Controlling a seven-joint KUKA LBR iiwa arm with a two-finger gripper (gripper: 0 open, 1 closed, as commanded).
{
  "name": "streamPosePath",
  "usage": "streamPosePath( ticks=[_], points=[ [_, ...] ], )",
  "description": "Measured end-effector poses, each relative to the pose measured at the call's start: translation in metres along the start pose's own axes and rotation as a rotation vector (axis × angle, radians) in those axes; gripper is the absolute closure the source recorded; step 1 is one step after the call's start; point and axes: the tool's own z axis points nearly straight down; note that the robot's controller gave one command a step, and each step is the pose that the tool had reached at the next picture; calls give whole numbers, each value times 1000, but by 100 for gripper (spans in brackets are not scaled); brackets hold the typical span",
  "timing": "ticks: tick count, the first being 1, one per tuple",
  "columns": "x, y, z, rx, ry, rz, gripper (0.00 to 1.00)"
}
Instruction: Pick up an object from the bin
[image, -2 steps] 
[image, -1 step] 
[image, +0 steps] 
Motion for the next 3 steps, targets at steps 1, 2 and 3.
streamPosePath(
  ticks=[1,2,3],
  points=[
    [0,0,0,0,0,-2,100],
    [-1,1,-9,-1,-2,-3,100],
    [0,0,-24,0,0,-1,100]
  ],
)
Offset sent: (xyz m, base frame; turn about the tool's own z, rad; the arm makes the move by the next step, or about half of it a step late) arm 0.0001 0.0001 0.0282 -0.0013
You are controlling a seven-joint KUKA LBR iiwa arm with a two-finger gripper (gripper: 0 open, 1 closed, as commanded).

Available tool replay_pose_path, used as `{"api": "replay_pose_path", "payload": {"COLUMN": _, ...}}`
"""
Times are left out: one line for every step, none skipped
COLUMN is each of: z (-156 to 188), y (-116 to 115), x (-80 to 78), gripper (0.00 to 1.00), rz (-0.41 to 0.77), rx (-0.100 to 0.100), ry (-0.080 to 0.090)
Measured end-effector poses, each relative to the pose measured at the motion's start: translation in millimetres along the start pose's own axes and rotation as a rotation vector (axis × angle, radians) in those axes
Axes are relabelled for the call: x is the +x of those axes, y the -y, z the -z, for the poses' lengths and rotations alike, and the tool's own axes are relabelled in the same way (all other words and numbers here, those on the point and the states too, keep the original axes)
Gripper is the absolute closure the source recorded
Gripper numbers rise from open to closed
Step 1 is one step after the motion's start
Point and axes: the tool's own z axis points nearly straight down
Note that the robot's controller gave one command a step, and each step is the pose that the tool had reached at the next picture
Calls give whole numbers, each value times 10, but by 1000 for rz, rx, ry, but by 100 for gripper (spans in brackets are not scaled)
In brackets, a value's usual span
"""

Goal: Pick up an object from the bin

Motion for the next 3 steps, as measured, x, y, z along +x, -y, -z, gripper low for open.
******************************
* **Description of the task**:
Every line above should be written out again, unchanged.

* **Exercise result**:
Controlling a seven-joint KUKA LBR iiwa arm with a two-finger gripper (gripper: 0 open, 1 closed, as commanded).
{
  "name": "streamPosePath",
  "usage": "streamPosePath( ticks=[_], points=[ [_, ...] ], )",
  "description": "Measured end-effector poses, each relative to the pose measured at the call's start: translation in metres along the start pose's own axes and rotation as a rotation vector (axis × angle, radians) in those axes; gripper is the absolute closure the source recorded; step 1 is one step after the call's start; point and axes: the tool's own z axis points nearly straight down; note that the robot's controller gave one command a step, and each step is the pose that the tool had reached at the next picture; calls give whole numbers, each value times 1000, but by 100 for gripper (spans in brackets are not scaled); brackets hold the typical span",
  "timing": "ticks: tick count, the first being 1, one per tuple",
  "columns": "x, y, z, rx, ry, rz, gripper (0.00 to 1.00)"
}
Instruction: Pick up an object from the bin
[image, -2 steps] 
[image, -1 step] 
[image, +0 steps] 
Motion for the next 3 steps, targets at steps 1, 2 and 3.
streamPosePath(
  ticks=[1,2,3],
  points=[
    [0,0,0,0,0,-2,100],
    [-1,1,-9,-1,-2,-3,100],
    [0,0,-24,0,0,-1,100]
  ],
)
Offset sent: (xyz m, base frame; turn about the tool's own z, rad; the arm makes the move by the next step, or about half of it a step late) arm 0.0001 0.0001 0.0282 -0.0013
You are controlling a seven-joint KUKA LBR iiwa arm with a two-finger gripper (gripper: 0 open, 1 closed, as commanded).

Available tool replay_pose_path, used as `{"api": "replay_pose_path", "payload": {"COLUMN": _, ...}}`
"""
Times are left out: one line for every step, none skipped
COLUMN is each of: z (-156 to 188), y (-116 to 115), x (-80 to 78), gripper (0.00 to 1.00), rz (-0.41 to 0.77), rx (-0.100 to 0.100), ry (-0.080 to 0.090)
Measured end-effector poses, each relative to the pose measured at the motion's start: translation in millimetres along the start pose's own axes and rotation as a rotation vector (axis × angle, radians) in those axes
Axes are relabelled for the call: x is the +x of those axes, y the -y, z the -z, for the poses' lengths and rotations alike, and the tool's own axes are relabelled in the same way (all other words and numbers here, those on the point and the states too, keep the original axes)
Gripper is the absolute closure the source recorded
Gripper numbers rise from open to closed
Step 1 is one step after the motion's start
Point and axes: the tool's own z axis points nearly straight down
Note that the robot's controller gave one command a step, and each step is the pose that the tool had reached at the next picture
Calls give whole numbers, each value times 10, but by 1000 for rz, rx, ry, but by 100 for gripper (spans in brackets are not scaled)
In brackets, a value's usual span
"""

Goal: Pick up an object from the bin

Motion for the next 3 steps, as measured, x, y, z along +x, -y, -z, gripper low for open.

This answer requires no further additions.